[Available data Boundary: Start]

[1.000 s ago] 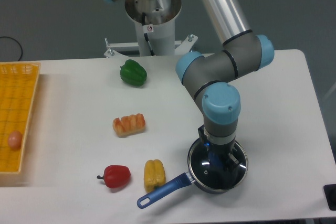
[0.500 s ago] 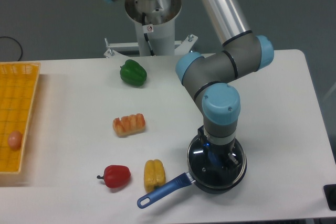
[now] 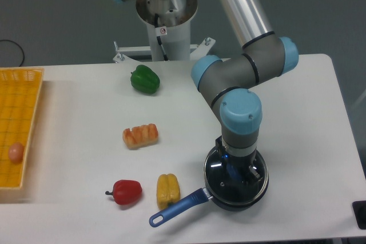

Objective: Open the lid
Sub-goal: 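Lower the gripper onto the blue knob and close it around the knob, then lift the glass lid by its knob up off the saucepan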

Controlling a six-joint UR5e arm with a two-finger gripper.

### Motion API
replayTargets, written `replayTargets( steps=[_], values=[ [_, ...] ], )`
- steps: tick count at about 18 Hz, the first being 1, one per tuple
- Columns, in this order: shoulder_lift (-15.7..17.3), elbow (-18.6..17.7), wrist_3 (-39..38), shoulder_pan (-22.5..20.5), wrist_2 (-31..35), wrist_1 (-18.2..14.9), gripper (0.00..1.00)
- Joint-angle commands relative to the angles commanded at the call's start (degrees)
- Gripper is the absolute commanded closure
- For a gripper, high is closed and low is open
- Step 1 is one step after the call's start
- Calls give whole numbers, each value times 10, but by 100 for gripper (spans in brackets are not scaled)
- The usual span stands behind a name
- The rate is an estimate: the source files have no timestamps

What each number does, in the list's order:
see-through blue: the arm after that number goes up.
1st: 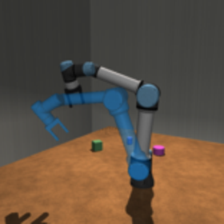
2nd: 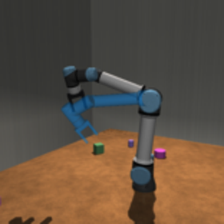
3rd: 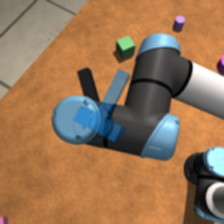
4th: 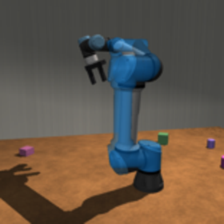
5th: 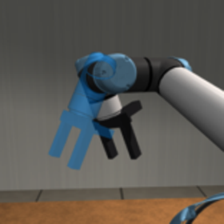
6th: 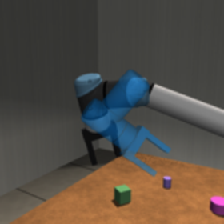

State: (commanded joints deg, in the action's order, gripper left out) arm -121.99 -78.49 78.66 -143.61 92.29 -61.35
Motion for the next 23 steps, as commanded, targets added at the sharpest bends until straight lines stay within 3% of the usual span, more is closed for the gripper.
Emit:
replayTargets(
  steps=[18, 23],
  values=[
    [87, -97, 47, -23, -3, -6, 37],
    [106, -100, 81, -42, -4, -48, 37]
  ],
)
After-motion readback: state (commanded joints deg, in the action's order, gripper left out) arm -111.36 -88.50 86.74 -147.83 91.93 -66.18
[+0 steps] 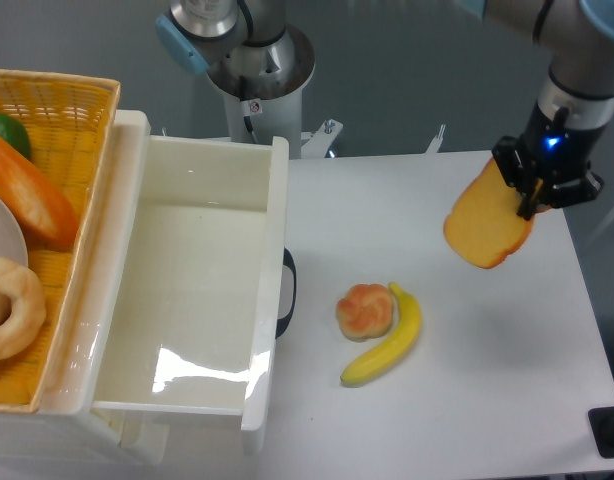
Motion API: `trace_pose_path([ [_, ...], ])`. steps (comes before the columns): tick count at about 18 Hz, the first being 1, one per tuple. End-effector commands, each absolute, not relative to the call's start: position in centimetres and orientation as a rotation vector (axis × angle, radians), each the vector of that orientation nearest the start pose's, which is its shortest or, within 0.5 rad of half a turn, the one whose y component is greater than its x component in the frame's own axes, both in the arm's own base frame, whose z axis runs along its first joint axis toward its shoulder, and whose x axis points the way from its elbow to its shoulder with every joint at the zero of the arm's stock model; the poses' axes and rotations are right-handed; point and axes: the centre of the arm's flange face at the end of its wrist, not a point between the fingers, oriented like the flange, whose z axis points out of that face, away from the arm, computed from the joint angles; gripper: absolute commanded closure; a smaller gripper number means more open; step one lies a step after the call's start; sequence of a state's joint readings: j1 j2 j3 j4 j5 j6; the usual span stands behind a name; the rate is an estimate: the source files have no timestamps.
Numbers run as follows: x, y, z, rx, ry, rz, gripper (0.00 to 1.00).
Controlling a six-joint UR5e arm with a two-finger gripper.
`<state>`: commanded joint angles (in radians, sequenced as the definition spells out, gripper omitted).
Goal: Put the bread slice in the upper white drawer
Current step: 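Lift the held toast slice and carry it toward the open white drawer, then lower the toast slice edge-first into the open white drawer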
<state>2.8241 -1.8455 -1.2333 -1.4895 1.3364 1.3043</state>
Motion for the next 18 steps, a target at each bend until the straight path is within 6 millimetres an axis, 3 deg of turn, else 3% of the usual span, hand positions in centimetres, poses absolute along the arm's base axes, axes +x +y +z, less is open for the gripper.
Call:
trace_pose_path([
  [3, -51.5, 34.3, 52.4, -2.810, -0.007, 0.060, 1.00],
  [6, -50.3, 35.1, 53.0, -2.751, -0.090, 0.014, 1.00],
  [14, -45.4, 41.0, 54.4, -2.627, -0.345, -0.149, 1.00],
  [18, -43.2, 43.1, 53.4, -2.626, -0.342, -0.186, 1.00],
])
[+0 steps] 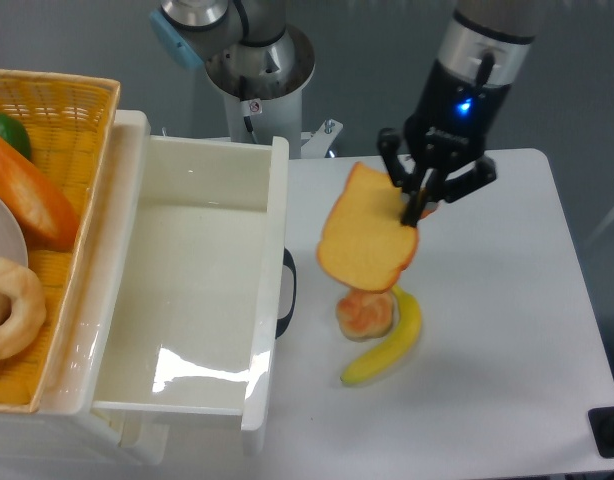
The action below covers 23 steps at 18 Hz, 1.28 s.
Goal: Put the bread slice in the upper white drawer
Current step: 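Lower the toast slice edge-first into the open white drawer, then open the gripper to release the toast and raise it away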
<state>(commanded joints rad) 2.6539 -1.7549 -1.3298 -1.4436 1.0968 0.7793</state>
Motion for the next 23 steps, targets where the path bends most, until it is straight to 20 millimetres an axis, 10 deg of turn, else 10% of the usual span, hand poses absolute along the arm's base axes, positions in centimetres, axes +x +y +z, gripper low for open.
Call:
trace_pose_path([
  [10, -36.0, 48.0, 48.5, -2.713, -0.287, -0.146, 1.00],
  [13, -35.1, 48.7, 48.2, -2.719, -0.261, -0.155, 0.43],
  [14, -35.1, 48.7, 48.2, -2.718, -0.252, -0.152, 0.06],
  [23, -36.4, 48.2, 49.1, -2.691, -0.260, -0.103, 0.00],
])
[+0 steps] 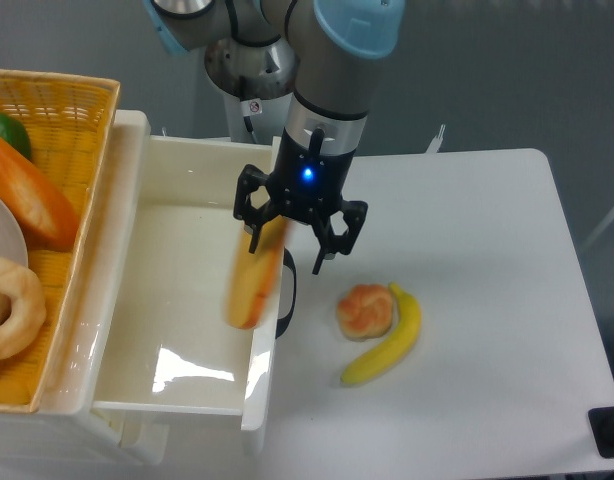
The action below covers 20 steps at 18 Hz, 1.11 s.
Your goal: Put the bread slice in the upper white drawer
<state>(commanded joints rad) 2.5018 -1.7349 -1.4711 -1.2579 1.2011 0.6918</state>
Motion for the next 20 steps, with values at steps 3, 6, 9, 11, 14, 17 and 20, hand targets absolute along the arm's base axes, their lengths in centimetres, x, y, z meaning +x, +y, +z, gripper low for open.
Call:
trace_pose_path([
  [3, -38.1, 47.1, 50.5, -2.667, -0.293, -0.068, 0.00],
  [6, -39.6, 46.0, 51.1, -2.657, -0.331, -0.049, 0.00],
  [9, -41.7, 44.1, 51.1, -2.663, -0.291, -0.005, 0.00],
  [11, -42.5, 43.5, 50.7, -2.671, -0.248, 0.012, 0.00],
  [14, -43.7, 42.0, 49.2, -2.733, -0.109, 0.075, 0.00],
  [17, -45.9, 39.1, 47.5, -2.770, 0.025, 0.107, 0.00],
  [20, -47.9, 36.1, 46.5, -2.848, 0.139, 0.174, 0.00],
])
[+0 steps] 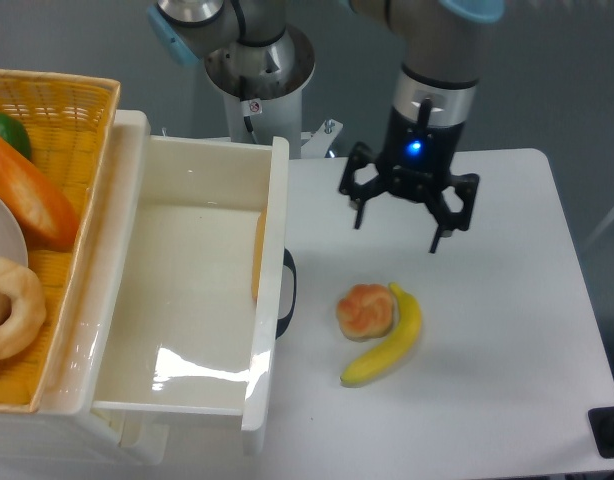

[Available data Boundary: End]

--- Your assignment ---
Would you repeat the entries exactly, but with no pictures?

--- Task solution ---
[1.000 s ago] 
[0.500 s ago] 
[now] 

Objective: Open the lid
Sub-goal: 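Lower the gripper onto the blue knob and close it around the knob, then lift the glass lid by its knob up off the saucepan
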
Controlling a six-joint UR5e arm with a two-finger gripper.

### Motion API
replayTargets, written `replayTargets( steps=[_], values=[ [_, ...] ], )`
- steps: tick count at about 18 Hz, the first being 1, one per tuple
- Columns, in this order: shoulder_lift (-15.7..17.3), elbow (-18.6..17.7), wrist_3 (-39..38), shoulder_pan (-22.5..20.5), wrist_2 (-31..35), wrist_1 (-18.2..14.9), gripper (0.00..1.00)
- Joint-angle commands relative to the angles commanded at the call's start (degrees)
- Gripper is the absolute commanded closure
- For a gripper, high is closed and low is open
- Step 1 is one step after the call's start
- Calls give whole numbers, each value times 10, but by 100 for gripper (spans in brackets are not scaled)
- The usual span stands behind a name
- The rate is an estimate: the source files have no timestamps

What each number does, in the list's order:
see-through blue: the arm after that number goes up.
1st: 
2nd: 
3rd: 
4th: 
5th: 
6th: 

State: (commanded joints deg, in the action's order, gripper left out) arm -121.99 -78.49 78.66 -143.61 92.29 -61.35
Motion for the next 23 steps, as commanded, targets added at the sharpest bends until straight lines stay within 3% of the usual span, more is closed for the gripper.
Emit:
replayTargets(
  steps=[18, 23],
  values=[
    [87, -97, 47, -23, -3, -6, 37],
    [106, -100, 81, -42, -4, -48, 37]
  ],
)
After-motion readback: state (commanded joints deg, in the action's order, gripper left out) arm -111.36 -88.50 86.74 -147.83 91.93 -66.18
[+0 steps] 
Motion API: `trace_pose_path([ [_, ...], ])`. steps (comes before the columns): tick count at about 18 Hz, the first being 1, one per tuple. End-effector commands, each absolute, not relative to the call's start: position in centimetres and orientation as a rotation vector (axis × angle, radians), each the vector of that orientation nearest the start pose's, which is its shortest or, within 0.5 rad of half a turn, the one whose y component is greater than its x component in the frame's own axes, both in the arm's own base frame, whose z axis runs along its first joint axis toward its shoulder, and whose x axis points the way from its elbow to its shoulder with every joint at the zero of the arm's stock model; the poses' axes and rotations are right-handed; point and axes: the centre of the arm's flange face at the end of its wrist, not a point between the fingers, oriented like the flange, whose z axis points out of that face, away from the arm, computed from the joint angles; gripper: absolute commanded closure; a smaller gripper number means more open; step one lies a step after the call's start; sequence of a state's joint readings: j1 j2 j3 j4 j5 j6; the usual span stands behind a name; the rate is an estimate: the source files have no timestamps.
Numbers run as follows: x, y, z, rx, ry, rz, gripper (0.00 to 1.00).
Controlling a six-joint UR5e arm with a two-finger gripper.
`<state>`: commanded joint angles (in radians, sequenced as the definition spells out, gripper omitted).
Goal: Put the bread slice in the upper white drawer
Current step: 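Lift the held toast slice and carry it toward the open white drawer, then lower the toast slice edge-first into the open white drawer
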<state>2.8241 -1.8455 -1.2333 -1.4895 1.3364 1.3043</state>
Motion for the next 18 steps, a target at each bend until the straight path is within 6 millimetres an axis, 3 deg of turn, else 3% of the usual span, hand positions in centimetres, poses absolute along the arm's base axes, axes +x +y +z, less is open for the gripper.
Call:
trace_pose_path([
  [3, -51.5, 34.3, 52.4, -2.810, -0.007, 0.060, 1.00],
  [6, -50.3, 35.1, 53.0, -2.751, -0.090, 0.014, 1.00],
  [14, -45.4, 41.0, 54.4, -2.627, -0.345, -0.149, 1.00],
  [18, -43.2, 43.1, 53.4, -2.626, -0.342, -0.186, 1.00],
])
[+0 steps] 
The action below covers 23 steps at 18 Hz, 1.28 s.
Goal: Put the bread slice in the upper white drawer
Current step: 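Lower the toast slice edge-first into the open white drawer, then open the gripper to release the toast and raise it away
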<state>(commanded joints rad) 2.6539 -1.7549 -1.3298 -1.4436 1.0968 0.7793</state>
Motion for the next 23 steps, targets where the path bends most, until it is straight to 20 millimetres an axis, 10 deg of turn, else 10% of the usual span, hand poses absolute along the arm's base axes, positions in centimetres, axes +x +y +z, gripper low for open.
Call:
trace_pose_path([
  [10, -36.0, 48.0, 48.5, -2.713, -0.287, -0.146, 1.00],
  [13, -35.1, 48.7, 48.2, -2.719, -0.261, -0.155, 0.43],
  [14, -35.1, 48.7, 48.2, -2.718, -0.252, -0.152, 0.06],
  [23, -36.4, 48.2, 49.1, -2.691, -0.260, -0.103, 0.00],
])
[+0 steps] 
The action below covers 20 steps at 18 Hz, 1.11 s.
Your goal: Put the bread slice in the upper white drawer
<state>(commanded joints rad) 2.5018 -1.7349 -1.4711 -1.2579 1.2011 0.6918</state>
Motion for the next 20 steps, with values at steps 3, 6, 9, 11, 14, 17 and 20, hand targets absolute along the arm's base axes, their lengths in centimetres, x, y, z meaning +x, +y, +z, gripper low for open.
Call:
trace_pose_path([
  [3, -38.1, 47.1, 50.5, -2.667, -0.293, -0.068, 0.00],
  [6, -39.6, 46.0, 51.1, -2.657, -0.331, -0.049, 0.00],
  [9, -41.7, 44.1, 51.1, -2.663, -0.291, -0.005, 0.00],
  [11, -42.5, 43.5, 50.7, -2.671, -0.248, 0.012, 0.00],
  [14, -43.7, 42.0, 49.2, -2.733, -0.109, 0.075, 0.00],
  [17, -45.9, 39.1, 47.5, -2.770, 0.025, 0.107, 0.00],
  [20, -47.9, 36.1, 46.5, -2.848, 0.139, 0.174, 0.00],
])
[+0 steps] 

The exercise output is complete.